The Path of International Justice in the Case of Nicolas Maduro

Venezuelan dictator Nicolás Maduro is surrounded by agents of the Drug Enforcement Administration in New York, in early January 2025. | Photo: EFE/Social Media Tracking

By Antonia Urrejola Noguera* (Confidencial)

HAVANA TIMES — The image of Nicolas Maduro before a New York court has reopened a fundamental debate: how should those who commit crimes against their own population be prosecuted?

While Maduro faces charges in Manhattan, the International Criminal Court (ICC) is investigating crimes against humanity committed in Venezuela: arbitrary detentions, torture, and systematic political persecution.

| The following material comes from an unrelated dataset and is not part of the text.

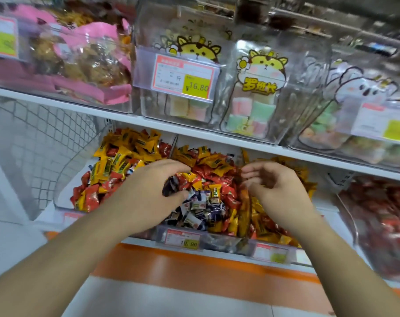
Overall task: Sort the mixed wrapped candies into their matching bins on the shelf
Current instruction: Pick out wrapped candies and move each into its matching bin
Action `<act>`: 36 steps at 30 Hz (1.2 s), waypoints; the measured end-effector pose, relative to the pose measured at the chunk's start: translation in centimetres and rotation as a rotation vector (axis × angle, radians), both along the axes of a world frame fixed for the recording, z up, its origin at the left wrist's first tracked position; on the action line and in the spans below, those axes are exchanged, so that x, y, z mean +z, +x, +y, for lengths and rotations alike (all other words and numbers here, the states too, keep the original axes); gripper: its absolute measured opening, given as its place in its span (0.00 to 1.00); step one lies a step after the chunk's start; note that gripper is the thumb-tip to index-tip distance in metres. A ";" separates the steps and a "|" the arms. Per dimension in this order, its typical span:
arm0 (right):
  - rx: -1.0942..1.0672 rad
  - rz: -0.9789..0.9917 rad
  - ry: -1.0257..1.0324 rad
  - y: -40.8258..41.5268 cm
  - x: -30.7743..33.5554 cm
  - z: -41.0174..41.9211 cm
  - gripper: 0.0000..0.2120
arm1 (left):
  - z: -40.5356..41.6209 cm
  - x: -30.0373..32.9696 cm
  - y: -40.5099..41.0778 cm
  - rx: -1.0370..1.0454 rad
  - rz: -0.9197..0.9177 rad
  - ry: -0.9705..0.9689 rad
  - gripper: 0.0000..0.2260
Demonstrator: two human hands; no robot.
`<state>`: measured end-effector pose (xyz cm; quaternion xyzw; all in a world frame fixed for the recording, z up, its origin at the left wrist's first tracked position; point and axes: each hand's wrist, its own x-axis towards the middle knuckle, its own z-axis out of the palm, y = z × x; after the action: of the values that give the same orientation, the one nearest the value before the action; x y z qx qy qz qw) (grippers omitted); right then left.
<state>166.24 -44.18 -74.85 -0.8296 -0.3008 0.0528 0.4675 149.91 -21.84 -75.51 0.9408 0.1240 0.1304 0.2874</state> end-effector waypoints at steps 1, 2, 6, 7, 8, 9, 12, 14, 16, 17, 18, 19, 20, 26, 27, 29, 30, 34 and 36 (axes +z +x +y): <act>-0.022 -0.013 -0.011 0.8 0.0 -1.2 0.13 | -1.0 -0.1 0.5 -0.053 0.007 -0.003 0.23; -0.038 -0.028 -0.034 1.5 -0.1 -2.4 0.14 | -1.9 -0.4 0.9 -0.100 0.020 -0.007 0.23; 0.017 -0.037 -0.239 2.6 -1.4 -6.4 0.20 | -5.4 -1.4 2.6 -0.241 0.084 -0.002 0.26; 0.031 -0.058 -0.316 2.7 -1.9 -7.0 0.20 | -6.1 -1.8 2.9 -0.272 0.093 -0.010 0.26; 0.032 -0.093 -0.399 2.9 -2.5 -7.4 0.19 | -6.8 -2.1 3.2 -0.298 0.103 -0.019 0.27; 0.029 -0.124 -0.467 3.1 -2.9 -7.7 0.17 | -7.5 -2.3 3.5 -0.318 0.116 -0.024 0.27; 0.028 -0.130 -0.549 3.3 -3.3 -8.2 0.11 | -8.9 -3.1 4.1 -0.343 0.146 -0.021 0.27; 0.011 -0.149 -0.587 3.2 -3.2 -8.0 0.07 | -9.4 -3.4 4.4 -0.346 0.154 -0.016 0.28; 0.002 -0.181 -0.644 3.1 -3.3 -7.7 0.08 | -9.6 -3.5 4.5 -0.345 0.154 -0.016 0.27; -0.008 -0.197 -0.676 3.0 -3.5 -7.4 0.08 | -9.6 -3.5 4.5 -0.343 0.153 -0.019 0.27; -0.026 -0.202 -0.701 3.1 -3.7 -7.2 0.08 | -9.6 -3.5 4.4 -0.342 0.153 -0.022 0.27; -0.043 -0.204 -0.704 3.1 -3.8 -7.1 0.07 | -9.6 -3.5 4.3 -0.342 0.155 -0.024 0.27; -0.060 -0.206 -0.699 3.1 -3.9 -7.0 0.05 | -9.6 -3.5 4.2 -0.342 0.154 -0.020 0.27; -0.108 -0.225 -0.621 3.8 -4.1 -7.2 0.12 | -9.4 -3.3 3.6 -0.319 0.138 -0.018 0.26; -0.130 -0.212 -0.582 3.9 -3.9 -7.3 0.13 | -9.4 -3.2 3.6 -0.309 0.130 -0.018 0.25; -0.175 -0.195 -0.494 3.9 -3.4 -7.7 0.13 | -9.2 -2.9 3.5 -0.287 0.106 -0.021 0.23; -0.193 -0.193 -0.451 3.8 -3.1 -7.8 0.13 | -9.0 -2.8 3.5 -0.274 0.087 -0.021 0.22; -0.217 -0.050 -0.192 2.5 -0.9 -7.6 0.10 | -8.6 -2.5 3.6 -0.214 0.011 -0.056 0.17; -0.157 0.039 -0.052 1.2 0.1 -6.8 0.09 | -8.5 -2.3 3.6 -0.172 -0.020 -0.148 0.16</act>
<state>167.43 -50.98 -74.72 -0.8613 -0.2244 0.0400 0.4542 153.55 -30.33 -77.79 0.9227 0.0492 0.1053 0.3675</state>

After the Second World War, the Nuremberg trials held the leaders of a state accountable for crimes committed against civilians. Philippe Sands stresses in East West Street that the terms “genocide” and “crimes against humanity” were born from the attempt to subject the worst horrors to the rule of law.

Although Nuremberg was in part the justice of the victors, Sands defends its attempt to proceduralize revenge through genuine courts: that is where the difference between justice and the exercise of power lies.

The Rome Statute created the International Criminal Court. This is not rhetoric: international criminal justice has convicted Karadžić and Mladić for genocide in Bosnia; Kambanda for genocide in Rwanda; Charles Taylor for war crimes; and Habré for torture and crimes against humanity.

In 1998, Pinochet was detained in London on the basis of extraterritorial jurisdiction. The House of Lords held that torture is so grave that no immunity as a former head of state can shield it, even without a direct territorial link.

Thus, under universal jurisdiction, any state may prosecute crimes against humanity because they offend the entire international community. Extraterritorial jurisdiction requires a link (national victims, territory); universal jurisdiction does not — the gravity of the crime suffices. Prosecuting serious crimes demands rigorous procedures, because that is where the distinction between justice and vengeance lies.

The military capture of Maduro sidesteps both universal and extraterritorial jurisdiction. It is not anchored in international crimes but in drug trafficking; nor does it respect extradition procedures that would activate the legitimate competence of courts.

The ICC has issued arrest warrants: against Putin for the illegal deportation of Ukrainian children, and against Netanyahu for war crimes in Gaza. Whether they are executed depends on political will, but the legal message is unequivocal: the impunity of top leaders is no longer guaranteed.

The solution is not to abandon legal frameworks, but to use them: the ICC could issue an arrest warrant for crimes against humanity, or courts could exercise universal jurisdiction as they did in the cases of Pinochet or Habré.

If it becomes normalized that dictators are captured militarily and prosecuted only for ordinary offenses, the legal order born in 1945 is emptied of content. Prosecuting serious crimes demands rigorous procedures, because that is where the distinction between justice and vengeance lies.

That Maduro be prosecuted is indispensable. That he also be prosecuted for crimes against humanity, before jurisdictions that respect international standards, is the test of whether international law remains a living project.